__What you have to do__:
Show every line of the data where the word "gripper" can be found.

*** Opening of Input data ***

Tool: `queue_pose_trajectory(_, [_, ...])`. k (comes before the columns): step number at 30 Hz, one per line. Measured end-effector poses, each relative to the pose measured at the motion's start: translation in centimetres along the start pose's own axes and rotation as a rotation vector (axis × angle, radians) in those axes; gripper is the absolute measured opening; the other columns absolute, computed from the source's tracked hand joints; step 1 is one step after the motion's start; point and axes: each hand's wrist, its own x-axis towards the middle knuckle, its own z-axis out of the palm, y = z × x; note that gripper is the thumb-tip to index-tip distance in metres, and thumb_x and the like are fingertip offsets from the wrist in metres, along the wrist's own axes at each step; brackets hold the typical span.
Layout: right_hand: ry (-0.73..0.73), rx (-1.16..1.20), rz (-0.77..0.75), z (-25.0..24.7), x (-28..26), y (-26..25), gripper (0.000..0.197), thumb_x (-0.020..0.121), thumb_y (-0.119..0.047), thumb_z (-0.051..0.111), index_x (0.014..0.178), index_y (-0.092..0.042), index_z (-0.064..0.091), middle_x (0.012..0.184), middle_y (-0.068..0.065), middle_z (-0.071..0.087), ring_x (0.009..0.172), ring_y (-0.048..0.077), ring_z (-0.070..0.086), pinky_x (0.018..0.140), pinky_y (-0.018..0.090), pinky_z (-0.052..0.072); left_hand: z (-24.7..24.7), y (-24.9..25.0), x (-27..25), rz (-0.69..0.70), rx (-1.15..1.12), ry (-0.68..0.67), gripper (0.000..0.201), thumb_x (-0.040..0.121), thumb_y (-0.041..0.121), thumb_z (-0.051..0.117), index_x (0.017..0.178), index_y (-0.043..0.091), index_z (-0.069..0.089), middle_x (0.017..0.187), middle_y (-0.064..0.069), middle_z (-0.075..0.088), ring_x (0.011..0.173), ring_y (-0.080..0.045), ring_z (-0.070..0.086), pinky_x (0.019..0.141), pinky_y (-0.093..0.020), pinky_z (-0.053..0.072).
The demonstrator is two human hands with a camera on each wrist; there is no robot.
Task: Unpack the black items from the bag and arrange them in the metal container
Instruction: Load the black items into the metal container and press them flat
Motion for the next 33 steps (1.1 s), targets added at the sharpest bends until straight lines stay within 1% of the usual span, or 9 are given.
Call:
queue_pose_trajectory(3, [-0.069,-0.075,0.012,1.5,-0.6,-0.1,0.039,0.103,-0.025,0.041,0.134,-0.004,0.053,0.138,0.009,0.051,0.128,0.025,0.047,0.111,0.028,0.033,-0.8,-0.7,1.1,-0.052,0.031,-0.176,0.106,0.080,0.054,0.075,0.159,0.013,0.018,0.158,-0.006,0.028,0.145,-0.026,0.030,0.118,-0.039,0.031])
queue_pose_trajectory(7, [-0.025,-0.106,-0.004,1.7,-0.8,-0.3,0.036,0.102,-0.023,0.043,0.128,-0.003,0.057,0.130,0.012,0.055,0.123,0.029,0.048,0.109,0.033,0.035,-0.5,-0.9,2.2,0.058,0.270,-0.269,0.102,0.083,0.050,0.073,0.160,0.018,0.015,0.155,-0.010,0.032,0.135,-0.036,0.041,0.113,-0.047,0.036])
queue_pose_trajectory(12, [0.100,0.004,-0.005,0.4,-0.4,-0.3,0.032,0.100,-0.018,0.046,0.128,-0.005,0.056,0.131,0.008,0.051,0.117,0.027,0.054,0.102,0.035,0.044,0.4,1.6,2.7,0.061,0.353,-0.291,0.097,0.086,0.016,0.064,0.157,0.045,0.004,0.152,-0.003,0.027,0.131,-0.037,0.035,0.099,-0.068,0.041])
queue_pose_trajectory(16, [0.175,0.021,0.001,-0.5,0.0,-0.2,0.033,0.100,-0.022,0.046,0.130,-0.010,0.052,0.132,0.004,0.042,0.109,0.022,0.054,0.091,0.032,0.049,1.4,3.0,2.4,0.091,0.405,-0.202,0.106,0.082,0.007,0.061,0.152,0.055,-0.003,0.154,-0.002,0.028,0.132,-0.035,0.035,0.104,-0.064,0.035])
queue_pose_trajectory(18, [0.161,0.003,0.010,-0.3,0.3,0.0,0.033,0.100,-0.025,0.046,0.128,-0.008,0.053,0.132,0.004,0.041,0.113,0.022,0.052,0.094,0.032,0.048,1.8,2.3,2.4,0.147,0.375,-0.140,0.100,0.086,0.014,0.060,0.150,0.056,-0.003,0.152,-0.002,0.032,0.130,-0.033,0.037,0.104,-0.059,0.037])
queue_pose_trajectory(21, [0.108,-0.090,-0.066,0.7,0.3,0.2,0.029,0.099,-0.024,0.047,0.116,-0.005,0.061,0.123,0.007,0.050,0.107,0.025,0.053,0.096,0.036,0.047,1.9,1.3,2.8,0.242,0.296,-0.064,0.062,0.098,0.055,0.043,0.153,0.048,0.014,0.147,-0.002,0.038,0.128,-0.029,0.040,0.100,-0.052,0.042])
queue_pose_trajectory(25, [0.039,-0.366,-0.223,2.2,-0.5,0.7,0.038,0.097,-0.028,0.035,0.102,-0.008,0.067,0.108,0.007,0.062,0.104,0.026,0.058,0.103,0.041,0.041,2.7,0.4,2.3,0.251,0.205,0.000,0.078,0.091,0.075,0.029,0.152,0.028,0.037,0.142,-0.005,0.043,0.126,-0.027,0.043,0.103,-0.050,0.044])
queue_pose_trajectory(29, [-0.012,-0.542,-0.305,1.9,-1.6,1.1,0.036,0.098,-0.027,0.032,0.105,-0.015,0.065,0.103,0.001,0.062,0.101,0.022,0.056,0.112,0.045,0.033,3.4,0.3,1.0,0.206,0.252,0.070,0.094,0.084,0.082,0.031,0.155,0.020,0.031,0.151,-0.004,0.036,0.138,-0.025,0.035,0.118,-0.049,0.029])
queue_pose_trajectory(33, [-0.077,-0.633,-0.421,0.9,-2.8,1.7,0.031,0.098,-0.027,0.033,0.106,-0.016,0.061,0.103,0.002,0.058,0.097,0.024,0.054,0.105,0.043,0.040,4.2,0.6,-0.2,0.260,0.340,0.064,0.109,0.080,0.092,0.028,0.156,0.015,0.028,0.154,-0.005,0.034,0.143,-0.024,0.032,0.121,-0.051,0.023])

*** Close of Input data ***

__Result below__:
Tool: `queue_pose_trajectory(_, [_, ...])`. k (comes before the columns): step number at 30 Hz, one per line. Measured end-effector poses, each relative to the pose measured at the motion's start: translation in centimetres along the start pose's own axes and rotation as a rotation vector (axis × angle, radians) in those axes; gripper is the absolute measured opening; the other columns absolute, computed from the source's tracked hand joints; step 1 is one step after the motion's start; point and axes: each hand's wrist, its own x-axis towards the middle knuckle, its own z-axis out of the palm, y = z × x; note that gripper is the thumb-tip to index-tip distance in metres, and thumb_x and the like are fingertip offsets from the wrist in metres, along the wrist's own axes at each step; brackets hold the typical span.
Layout: right_hand: ry (-0.73..0.73), rx (-1.16..1.20), rz (-0.77..0.75), z (-25.0..24.7), x (-28..26), y (-26..25), gripper (0.000..0.197), thumb_x (-0.020..0.121), thumb_y (-0.119..0.047), thumb_z (-0.051..0.111), index_x (0.014..0.178), index_y (-0.092..0.042), index_z (-0.064..0.091), middle_x (0.012..0.184), middle_y (-0.068..0.065), middle_z (-0.071..0.087), ring_x (0.009..0.172), ring_y (-0.048..0.077), ring_z (-0.070..0.086), pinky_x (0.018..0.140), pinky_y (-0.018..0.090), pinky_z (-0.052..0.072); left_hand: z (-24.7..24.7), y (-24.9..25.0), x (-27..25), rz (-0.69..0.70), rx (-1.15..1.12), ry (-0.68..0.67), gripper (0.000..0.201), thumb_x (-0.040..0.121), thumb_y (-0.041..0.121), thumb_z (-0.051..0.117), index_x (0.017..0.178), index_y (-0.043..0.091), index_z (-0.069..0.089), middle_x (0.017..0.187), middle_y (-0.064..0.069), middle_z (-0.075..0.088), ring_x (0.011..0.173), ring_y (-0.080..0.045), ring_z (-0.070..0.086), pinky_x (0.019..0.141), pinky_y (-0.093..0.020), pinky_z (-0.053..0.072).

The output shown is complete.